Mrs Worboys said: "When we picked up the keys, we walked in and had a walk around - we were reeling. We thought 'What have we done?'"

The couple said interior walls, ceilings and floors were covered in smoke residue, mould and algae. Rot had set into the chipboard flooring, and the plasterboard ceilings had fallen down.

Before the fire, the Grade II-listed home on Hemsby Road was rented to tourists, but the pair plan to repair the house for themselves.

"We didn't realise how bad it got with the rain through the roof - it was like a waterfall coming down the stairs," Mr Worboys said.

"You can see marks where [firefighters] had been running up and down the stairs. The ceiling has come down; the water actually poured through.

"The [floorboards] are so soft when you walk on them, it's like walking on a sponge."

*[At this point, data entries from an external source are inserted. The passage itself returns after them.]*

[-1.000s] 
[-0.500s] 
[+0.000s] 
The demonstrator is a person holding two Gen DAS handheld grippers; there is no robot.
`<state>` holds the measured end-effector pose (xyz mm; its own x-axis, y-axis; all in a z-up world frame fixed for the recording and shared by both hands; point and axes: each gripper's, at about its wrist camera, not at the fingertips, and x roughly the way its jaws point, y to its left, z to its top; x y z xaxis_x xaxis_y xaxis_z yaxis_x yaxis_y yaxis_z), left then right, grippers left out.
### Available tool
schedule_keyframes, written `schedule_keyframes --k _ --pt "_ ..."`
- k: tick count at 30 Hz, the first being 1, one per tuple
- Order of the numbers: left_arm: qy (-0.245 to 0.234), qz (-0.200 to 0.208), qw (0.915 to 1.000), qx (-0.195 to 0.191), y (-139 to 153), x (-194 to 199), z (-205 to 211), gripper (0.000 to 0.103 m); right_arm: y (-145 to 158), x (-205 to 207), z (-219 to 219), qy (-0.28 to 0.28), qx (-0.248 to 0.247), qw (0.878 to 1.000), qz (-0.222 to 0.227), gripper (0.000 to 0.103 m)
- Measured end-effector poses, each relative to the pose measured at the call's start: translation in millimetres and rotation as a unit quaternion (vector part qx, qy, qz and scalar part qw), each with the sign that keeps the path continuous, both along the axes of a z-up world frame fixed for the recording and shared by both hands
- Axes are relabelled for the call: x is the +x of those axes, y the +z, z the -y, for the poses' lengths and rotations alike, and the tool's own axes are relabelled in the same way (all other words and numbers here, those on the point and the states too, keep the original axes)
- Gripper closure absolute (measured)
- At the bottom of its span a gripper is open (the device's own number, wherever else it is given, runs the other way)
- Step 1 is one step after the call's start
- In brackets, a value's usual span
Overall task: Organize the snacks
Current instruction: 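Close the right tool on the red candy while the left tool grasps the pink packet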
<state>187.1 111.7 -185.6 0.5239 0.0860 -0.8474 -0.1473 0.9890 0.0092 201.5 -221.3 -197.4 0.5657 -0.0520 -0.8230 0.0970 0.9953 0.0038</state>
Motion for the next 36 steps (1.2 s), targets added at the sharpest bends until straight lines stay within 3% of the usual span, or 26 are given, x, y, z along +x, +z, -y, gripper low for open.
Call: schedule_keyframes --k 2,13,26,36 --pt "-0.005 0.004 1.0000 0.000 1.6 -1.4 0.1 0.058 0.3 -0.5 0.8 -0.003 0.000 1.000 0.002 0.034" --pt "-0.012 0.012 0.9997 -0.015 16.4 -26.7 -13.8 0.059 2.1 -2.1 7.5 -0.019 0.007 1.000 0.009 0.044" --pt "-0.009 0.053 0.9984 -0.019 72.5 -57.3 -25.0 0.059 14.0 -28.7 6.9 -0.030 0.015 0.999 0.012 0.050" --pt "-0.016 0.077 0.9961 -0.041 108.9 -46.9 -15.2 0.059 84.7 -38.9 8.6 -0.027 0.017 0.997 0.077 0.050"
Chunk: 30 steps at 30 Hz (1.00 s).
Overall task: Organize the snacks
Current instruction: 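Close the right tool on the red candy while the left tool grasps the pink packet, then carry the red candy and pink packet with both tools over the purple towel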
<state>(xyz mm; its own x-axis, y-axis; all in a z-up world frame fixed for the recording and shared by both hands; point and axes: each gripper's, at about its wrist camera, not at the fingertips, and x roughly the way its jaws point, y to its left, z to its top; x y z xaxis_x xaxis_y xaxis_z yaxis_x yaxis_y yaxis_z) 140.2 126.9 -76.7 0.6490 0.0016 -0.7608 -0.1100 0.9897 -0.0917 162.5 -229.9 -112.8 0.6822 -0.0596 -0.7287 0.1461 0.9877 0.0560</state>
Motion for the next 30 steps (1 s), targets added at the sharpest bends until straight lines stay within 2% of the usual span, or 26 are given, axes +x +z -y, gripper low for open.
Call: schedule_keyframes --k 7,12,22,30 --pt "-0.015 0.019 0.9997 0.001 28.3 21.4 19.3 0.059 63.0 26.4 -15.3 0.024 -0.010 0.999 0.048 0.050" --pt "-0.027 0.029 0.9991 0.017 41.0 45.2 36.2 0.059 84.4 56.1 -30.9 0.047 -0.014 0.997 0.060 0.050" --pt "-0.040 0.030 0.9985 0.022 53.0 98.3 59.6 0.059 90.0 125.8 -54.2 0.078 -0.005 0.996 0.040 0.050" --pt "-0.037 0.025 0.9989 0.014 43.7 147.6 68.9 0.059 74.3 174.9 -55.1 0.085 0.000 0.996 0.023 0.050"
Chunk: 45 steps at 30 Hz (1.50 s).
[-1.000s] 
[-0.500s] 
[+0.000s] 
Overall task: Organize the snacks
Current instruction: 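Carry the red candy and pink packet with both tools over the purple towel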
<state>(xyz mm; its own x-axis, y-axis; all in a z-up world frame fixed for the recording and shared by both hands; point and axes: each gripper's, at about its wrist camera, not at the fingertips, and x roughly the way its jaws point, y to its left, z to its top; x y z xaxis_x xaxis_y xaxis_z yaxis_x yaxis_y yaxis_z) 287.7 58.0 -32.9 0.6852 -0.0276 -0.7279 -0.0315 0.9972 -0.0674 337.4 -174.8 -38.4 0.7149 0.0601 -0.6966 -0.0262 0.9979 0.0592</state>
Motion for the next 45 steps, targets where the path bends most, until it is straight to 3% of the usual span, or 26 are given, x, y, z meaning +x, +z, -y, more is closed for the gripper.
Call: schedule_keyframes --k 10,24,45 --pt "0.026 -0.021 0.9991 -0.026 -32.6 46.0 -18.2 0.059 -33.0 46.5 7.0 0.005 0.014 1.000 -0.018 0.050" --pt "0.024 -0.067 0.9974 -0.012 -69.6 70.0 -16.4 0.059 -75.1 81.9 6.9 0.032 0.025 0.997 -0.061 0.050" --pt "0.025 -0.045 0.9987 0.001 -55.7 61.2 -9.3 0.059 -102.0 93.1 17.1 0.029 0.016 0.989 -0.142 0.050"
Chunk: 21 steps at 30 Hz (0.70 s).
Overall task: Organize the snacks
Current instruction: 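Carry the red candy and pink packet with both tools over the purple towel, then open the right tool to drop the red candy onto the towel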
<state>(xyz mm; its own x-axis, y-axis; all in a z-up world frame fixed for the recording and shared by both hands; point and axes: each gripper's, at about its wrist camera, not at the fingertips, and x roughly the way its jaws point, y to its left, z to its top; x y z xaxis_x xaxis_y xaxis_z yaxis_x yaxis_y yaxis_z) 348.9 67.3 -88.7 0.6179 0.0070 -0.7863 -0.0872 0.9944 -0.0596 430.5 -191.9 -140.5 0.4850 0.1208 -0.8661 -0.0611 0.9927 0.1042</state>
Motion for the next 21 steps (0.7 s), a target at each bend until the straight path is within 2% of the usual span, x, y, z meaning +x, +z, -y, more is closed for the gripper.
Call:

Image gallerySkip image gallerySlide 1 of 7, Image shows the damaged roof and boarded up windows of the house, with some vegetation in the verge near the house., The back end of Gables Farm caught fire in 2021, and the house has never been repaired

However, the house, while badly damaged, was not totally destroyed.

It had already suffered a devastating fire in 1990 and was rebuilt with cement board fireproofing between the thatch and roof beams.

Mrs Worboys added: "I think we must be in our dotage, or something. We like a project, but this is the biggest by far.

"We did a big villa in Spain and, before tha,t a house in Suffolk, so we've done a couple and before [we met] I did a Grade II-listed property in Suffolk; it took 13 years, though.

"I don't even want to think [about the cost] because every time we talk to somebody... you just add a zero on to everything you do.

"But we want to live in it, and bring it back to the way it should be."